The common blue ram (Mikrogeophagus ramirezi) requires warm temperatures, around 82F. Many other fish will not do well this warm, including the corys and cherry barb. The Bolivian Ram would be a better choice, it manages at the slightly cooler temperature for corys and the barbs. Check this profile, this fish is better singly unless you can get a bonded pair [males do not accept any female].

Byron.


----------



## fishysrfun (Jul 25, 2012)

I have heard that you can keep just one anglefish is that true?
But if not how about
1 Bolivian ram
2 Honey Gouramis
8 to 10 cherry barbs
5 spotted Cory's
_Posted via Mobile Device_


----------



## fishysrfun (Jul 25, 2012)

By the way its a veiled anglefish


----------



## Byron (Mar 7, 2009)

fishysrfun said:


> I have heard that you can keep just one anglefish is that true?
> But if not how about
> 1 Bolivian ram
> 2 Honey Gouramis
> ...


What one_ can_ do, and what one_ should_ do, are not often the same.;-) If one is concerned with providing fish the best environment for their long-term health and happiness, then angels must be in a group unless it is a mated pair for breeding.

Above list is fine, I would add another honey gourami (1 male and 2 females). This way the male is less likely to beat up the lone female. You have the space. Check the profile.
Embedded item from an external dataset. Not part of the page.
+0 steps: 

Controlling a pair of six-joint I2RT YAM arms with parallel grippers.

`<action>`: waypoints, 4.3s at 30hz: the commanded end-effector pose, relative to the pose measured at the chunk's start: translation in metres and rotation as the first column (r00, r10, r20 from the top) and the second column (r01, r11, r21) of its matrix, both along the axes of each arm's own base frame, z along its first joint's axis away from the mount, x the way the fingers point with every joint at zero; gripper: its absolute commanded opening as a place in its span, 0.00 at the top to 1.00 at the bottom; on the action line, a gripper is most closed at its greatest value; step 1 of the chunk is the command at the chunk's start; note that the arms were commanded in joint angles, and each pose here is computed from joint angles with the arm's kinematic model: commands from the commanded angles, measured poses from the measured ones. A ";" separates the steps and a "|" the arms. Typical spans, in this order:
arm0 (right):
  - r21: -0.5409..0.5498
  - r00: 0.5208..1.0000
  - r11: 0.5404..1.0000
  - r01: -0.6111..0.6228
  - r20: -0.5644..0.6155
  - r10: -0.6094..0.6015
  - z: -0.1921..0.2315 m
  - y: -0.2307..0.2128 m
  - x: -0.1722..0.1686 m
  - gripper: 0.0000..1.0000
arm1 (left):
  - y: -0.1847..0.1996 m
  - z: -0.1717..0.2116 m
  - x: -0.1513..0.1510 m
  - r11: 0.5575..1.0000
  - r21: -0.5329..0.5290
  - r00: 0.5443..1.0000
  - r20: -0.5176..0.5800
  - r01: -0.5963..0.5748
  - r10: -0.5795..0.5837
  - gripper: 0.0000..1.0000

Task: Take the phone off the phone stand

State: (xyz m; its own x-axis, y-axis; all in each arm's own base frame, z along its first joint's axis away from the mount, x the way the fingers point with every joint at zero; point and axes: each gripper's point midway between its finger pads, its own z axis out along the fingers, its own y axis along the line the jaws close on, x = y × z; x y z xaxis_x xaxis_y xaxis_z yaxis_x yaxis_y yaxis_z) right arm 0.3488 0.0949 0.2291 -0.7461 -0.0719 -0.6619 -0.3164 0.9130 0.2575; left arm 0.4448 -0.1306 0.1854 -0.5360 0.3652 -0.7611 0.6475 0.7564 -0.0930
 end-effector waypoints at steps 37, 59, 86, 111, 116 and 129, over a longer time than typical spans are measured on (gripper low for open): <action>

You might consider another smallish shoaling fish, in which case reduce the cherrys to 7 or 8. Up to you. For instance, the Harlequin Rasbora, Lambchop Rasbora or Hengels Rasbora would work with the other fish.

Byron.


----------



## fishysrfun (Jul 25, 2012)

Byron said:


> What one_ can_ do, and what one_ should_ do, are not often the same.;-) If one is concerned with providing fish the best environment for their long-term health and happiness, then angels must be in a group unless it is a mated pair for breeding.
> 
> Above list is fine, I would add another honey gourami (1 male and 2 females). This way the male is less likely to beat up the lone female. You have the space. Check the profile.
> 
> ...


ok
so 
3 Honey Gouramis
2 Bolivian Rams (If i can get a pair)
5 Corys
7 cherry barbs
7 Harlquin Rasboras

Would it be possible to swap the honeys for a blue gourami as my "Showcase fish"


----------



## fishysrfun (Jul 25, 2012)

fishysrfun said:


> ok
> so
> 3 Honey Gouramis
> 2 Bolivian Rams (If i can get a pair)
> ...


After more research i found that blue gouramis are often aggressive so i want don't that.

Thanks for all your help


----------



## Byron (Mar 7, 2009)

You answered your own question, so fine there.
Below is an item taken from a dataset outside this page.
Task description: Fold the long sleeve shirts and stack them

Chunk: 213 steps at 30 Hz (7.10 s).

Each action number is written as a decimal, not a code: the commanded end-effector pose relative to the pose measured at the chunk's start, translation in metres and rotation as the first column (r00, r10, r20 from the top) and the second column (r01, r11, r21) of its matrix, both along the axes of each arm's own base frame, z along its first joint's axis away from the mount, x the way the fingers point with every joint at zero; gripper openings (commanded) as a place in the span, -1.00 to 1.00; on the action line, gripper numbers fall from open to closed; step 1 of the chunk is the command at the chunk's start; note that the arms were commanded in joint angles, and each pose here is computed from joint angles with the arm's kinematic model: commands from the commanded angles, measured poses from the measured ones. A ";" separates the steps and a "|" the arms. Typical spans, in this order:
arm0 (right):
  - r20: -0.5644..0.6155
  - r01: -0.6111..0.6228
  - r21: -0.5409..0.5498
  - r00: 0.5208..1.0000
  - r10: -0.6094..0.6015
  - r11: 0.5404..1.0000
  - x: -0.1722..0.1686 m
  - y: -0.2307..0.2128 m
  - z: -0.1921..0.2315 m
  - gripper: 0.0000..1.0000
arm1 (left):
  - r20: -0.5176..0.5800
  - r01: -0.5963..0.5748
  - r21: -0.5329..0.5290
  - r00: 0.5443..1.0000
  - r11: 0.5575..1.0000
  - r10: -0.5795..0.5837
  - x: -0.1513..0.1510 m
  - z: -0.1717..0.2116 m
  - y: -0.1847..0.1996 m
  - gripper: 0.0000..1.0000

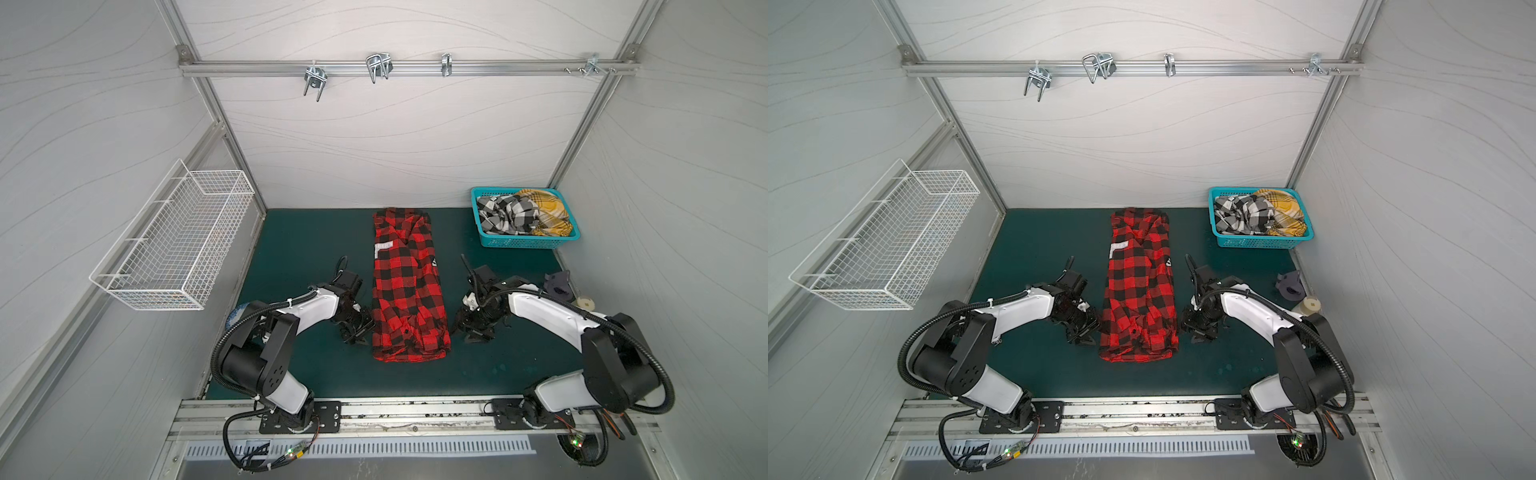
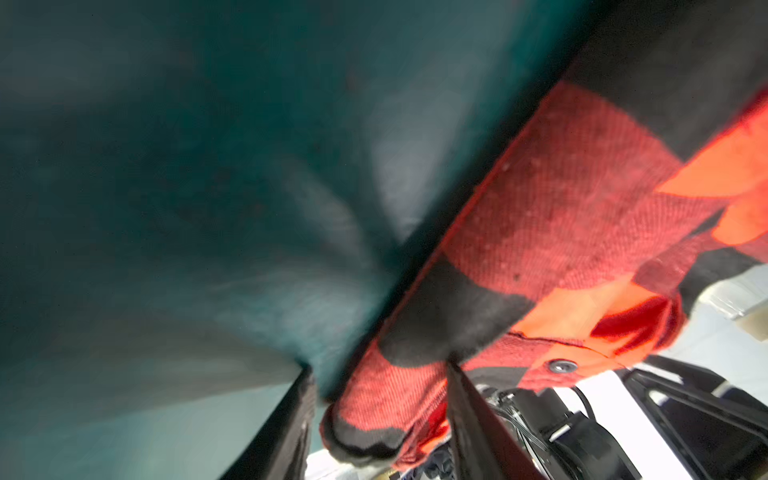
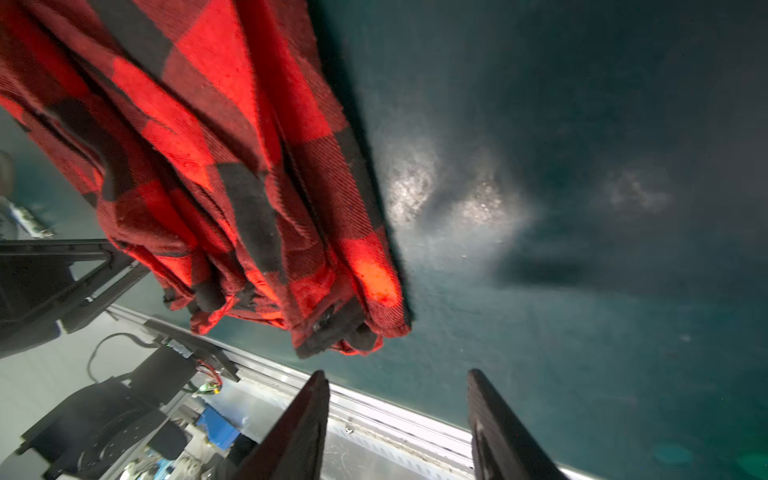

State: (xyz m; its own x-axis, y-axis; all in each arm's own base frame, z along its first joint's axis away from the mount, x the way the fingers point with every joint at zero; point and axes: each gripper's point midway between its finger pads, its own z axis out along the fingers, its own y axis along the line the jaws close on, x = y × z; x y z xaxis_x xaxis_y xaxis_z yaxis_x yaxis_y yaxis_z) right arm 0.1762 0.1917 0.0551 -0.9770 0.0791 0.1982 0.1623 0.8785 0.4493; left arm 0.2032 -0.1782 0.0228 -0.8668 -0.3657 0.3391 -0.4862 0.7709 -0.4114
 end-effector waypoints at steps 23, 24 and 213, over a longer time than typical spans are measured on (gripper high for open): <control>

Just a caution on the Bolivian pair. I don't normally recommend a cichlid with gourami, but here we have room and the species being considered for both are probably the most docile. The Bolivian is good as a single fish. It mentions in the profile that in its habitat it has been observed to live in solitude.

A bonded pair is fine, if you can get one. First difficulty is that this fish is difficult to distinguish male/female at the young age one often sees it in stores. Sometimes carefully observing its behaviour will clue one in. And here we come to the "bonded" aspect. Males select the female they will pair with; when this happens, we call it a bonded pair. They tend to remain bonded for life. If a male/female are placed in a tank and the male does not bond with the female, he will usually hound her to the point where she dies. I've had this occur in my heavily-planted 5-foot 115g tank, where one might have expected the female to find sufficient shelter.

Another aspect of cichlids is that with a pair, they will spawn, repeatedly. And they are devoted parents in protecting eggs and fry. Other fish in the tank, depending what they are, can be targeted. Catfish are particularly vulnderable to this, since by nature they just amble along poking their noses everywhere.

Research well, so you are prepared.:wink2:

Byron.


----------



## fishysrfun (Jul 25, 2012)

Thanks for your help it😄
_Posted via Mobile Device_


----------



## jennesque (May 11, 2011)

Yes, I can tell you myself.. I had a male and female blue ram and the male stressed out the female until she died. I was able to donate the male and got a pair I knew were bonded but when they did spawn they chased everyone else around the tank. Plus, that was only their first spawn so I imagine it would only get much worse as time went on. I instead got one dwarf gourami and I've got corys, rummynose tetras, and harlequin rasboras and haven't had issues with aggression..
_Posted via Mobile Device_


----------